Riflessione

Cromaticamente corretto

René Magritte, Le Pélerin, 1966. Fonte: Arthur.io

«Qualche volta metto il mio giaccone / gri­gioverde tipo guerri­gliero / e ci metto dentro il mio corpo / e già che ci sono anche il mio pensiero», cantava Gaber ne Il comportamento. Era il lontano 1976: nel frattempo, l’eskimo è stato sostituito da un «trench di taglio sartoriale color glauco». Parole dell’armocromista della segretaria del partito democratico italiano sulle pa­gine di Repubblica, a suggello degli scatti molto chic della leader apparsi su Vogue lo scorso 25 aprile: data ideale per chiarire le sue scelte di stile. La consulente d’immagine, si sa, è una figura di cui oggi proprio non si può far a meno, da Elly Schlein a Chiara Ferragni. Chissà se i numerosi e scrupolosi commentatori avranno sciolto quel dubbio che arrovellava milioni di spettatori: il maglioncino color pentimento era ca­suale o studiato ad arte? Di sicuro, il “pandoro gate” ha mostrato lo spessore di chi si ergeva a paladina di tante e moderne battaglie, che aveva inscenato, trave­stendosi, sul palco dell’Ariston. E avrà trovato pace l’articolista de Linkiesta, tormentata dalla domanda esistenziale “perché Giorgia Meloni ha smesso i co­lori pastello”? Qual è, si chiedeva, l’oscura ragione che ha portato la Presidente del Consiglio ad indossa­re il tailleur e non più la gonnella? Lapidaria la sentenza: il ventunesimo secolo non è pronto a un’I­talia guidata da «una donna che non si vesta come la Merkel»; è lì da vedere, «se vinci le elezioni in gonna a pieghe, allora il soffitto di cristallo è davvero sfondato», ma se poi la abbandoni nell’armadio, infrangi un sogno: «cambiare il dress code» nei pa­lazzi del potere. Fiumi d’inchiostro son stati versati anche per commentare le “sfumature” di Kamala Harris, dal bianco­suffragette al nero dei suoi tailleur (per lei, sinonimo di eleganza, per altre un tributo nostalgico), dal cappottino viola che simboleggia l’unione alla progressista giacca multicolor, sino agli outfit, udite udite, in colori pastello. Stai a ve­dere che anche in America non era­no pronti a questi cambi di look…
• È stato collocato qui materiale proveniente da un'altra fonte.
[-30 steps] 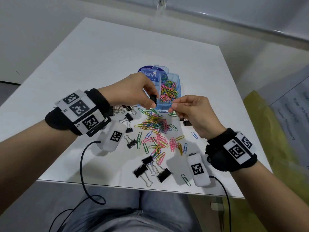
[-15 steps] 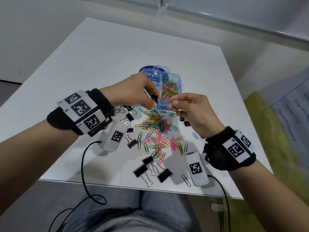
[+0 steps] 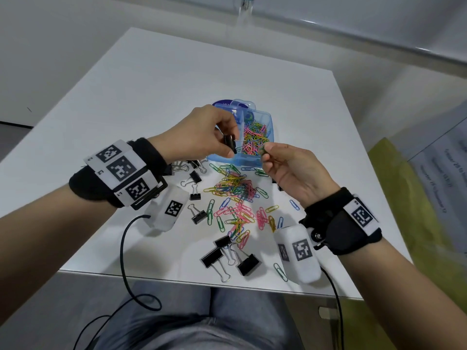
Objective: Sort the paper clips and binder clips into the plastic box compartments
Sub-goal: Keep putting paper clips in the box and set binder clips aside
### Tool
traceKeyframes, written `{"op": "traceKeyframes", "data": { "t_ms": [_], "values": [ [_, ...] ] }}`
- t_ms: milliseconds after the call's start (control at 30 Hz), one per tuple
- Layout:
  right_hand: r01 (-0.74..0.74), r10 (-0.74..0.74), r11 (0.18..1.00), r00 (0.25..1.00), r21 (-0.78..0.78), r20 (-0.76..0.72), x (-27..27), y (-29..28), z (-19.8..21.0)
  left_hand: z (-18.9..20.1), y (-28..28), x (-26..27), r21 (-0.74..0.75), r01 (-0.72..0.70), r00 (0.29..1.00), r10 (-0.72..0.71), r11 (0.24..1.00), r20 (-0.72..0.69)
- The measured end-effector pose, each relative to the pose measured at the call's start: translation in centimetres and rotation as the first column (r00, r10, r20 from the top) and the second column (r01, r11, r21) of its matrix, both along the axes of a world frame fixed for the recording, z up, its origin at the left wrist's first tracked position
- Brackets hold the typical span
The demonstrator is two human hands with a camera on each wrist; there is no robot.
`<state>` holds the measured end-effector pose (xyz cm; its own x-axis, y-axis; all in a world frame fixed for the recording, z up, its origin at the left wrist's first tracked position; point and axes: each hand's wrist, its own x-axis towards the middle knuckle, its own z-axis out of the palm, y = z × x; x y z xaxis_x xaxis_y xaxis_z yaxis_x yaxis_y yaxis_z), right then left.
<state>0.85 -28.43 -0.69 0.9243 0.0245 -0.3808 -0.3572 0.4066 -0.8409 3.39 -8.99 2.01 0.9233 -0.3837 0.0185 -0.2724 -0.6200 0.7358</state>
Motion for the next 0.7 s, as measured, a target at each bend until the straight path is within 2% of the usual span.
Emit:
{"op": "traceKeyframes", "data": {
  "t_ms": [167, 333, 467, 700],
  "values": [
    [0.059, -0.059, 0.998, 0.998, 0.022, -0.007, 0.2, 0.6, 0.4, -0.2, -0.8, -0.2, 0.031, 0.037, 0.99, -0.041, 0.999, 0.138],
    [0.051, -0.051, 0.999, 0.999, 0.005, -0.009, 0.3, 1.0, 0.5, -0.2, -1.2, -0.1, 0.067, 0.088, 0.965, -0.102, 0.994, 0.243],
    [0.069, -0.067, 0.991, 0.998, -0.111, 0.017, 0.6, 0.7, 0.4, -0.2, -0.7, 0.1, 0.03, 0.064, 0.96, -0.07, 0.998, 0.273],
    [0.084, 0.034, 0.907, 0.962, -0.413, 0.27, 0.9, 1.2, 1.0, -0.1, 0.3, 0.1, -0.066, -0.011, 0.982, 0.023, 0.998, 0.188]
  ]
}}
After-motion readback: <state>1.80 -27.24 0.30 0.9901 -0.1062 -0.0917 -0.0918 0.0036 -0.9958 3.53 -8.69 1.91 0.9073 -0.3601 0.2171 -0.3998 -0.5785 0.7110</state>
“Vestirsi è un atto politico”, ma anche sbiottarsi: tutto è politica, tutti sono così incredibilmente impegnati. Il corpo? Un manifesto da sbandierare e su cui lucrare. Niente di nuovo, quel che stupisce è la filosofia spicciola con cui si confe­ziona il banale e lecito desiderio di esibirsi. «Il corpo è parte fondamentale del modo di raccontarci», ci inse­gna la cantante Elodie, in occasione della sua ultima virtuosa impresa – la partecipazione al calendario Pi­relli 2025 – non risparmiandoci fini analisi politiche e dotte discettazioni psico­sociali. E fin qui, non si può che essere d’accordo: chi ha poco da dire, è meglio che si travesta o si denudi. Un pochino più stridente la massima «il corpo senza anima è niente», il j’accu­se, dell’eroina desnuda, a chi «lavora per gli interes­si degli uomini», e la speranza che le ragazze ca­piscano, grazie a lei, l’importanza della «bellezza inte­riore». È proprio da pazzerelle scoprire una coscia in un paese libero; il coraggio, quello sì, è di tirare in ballo i diritti delle donne, magari di quelle che se mo­strano una ciocca di capelli finiscono ammazzate o di quelle che veramente lo fanno come gesto di rivolta, quelle che lo hanno vissuto sulla loro pelle il vero, be­cero e violento patriarcato, e non hanno bisogno di ri­camarsi slogan su abiti scintillanti. Il nudo, macché: a dare scandalo sono certe menti vuote in cerca di un vestito per interpretare una parte e certi intellettualoi­di che trasformano personaggi da rotocalco in eroine e la politica in una sfilata di moda.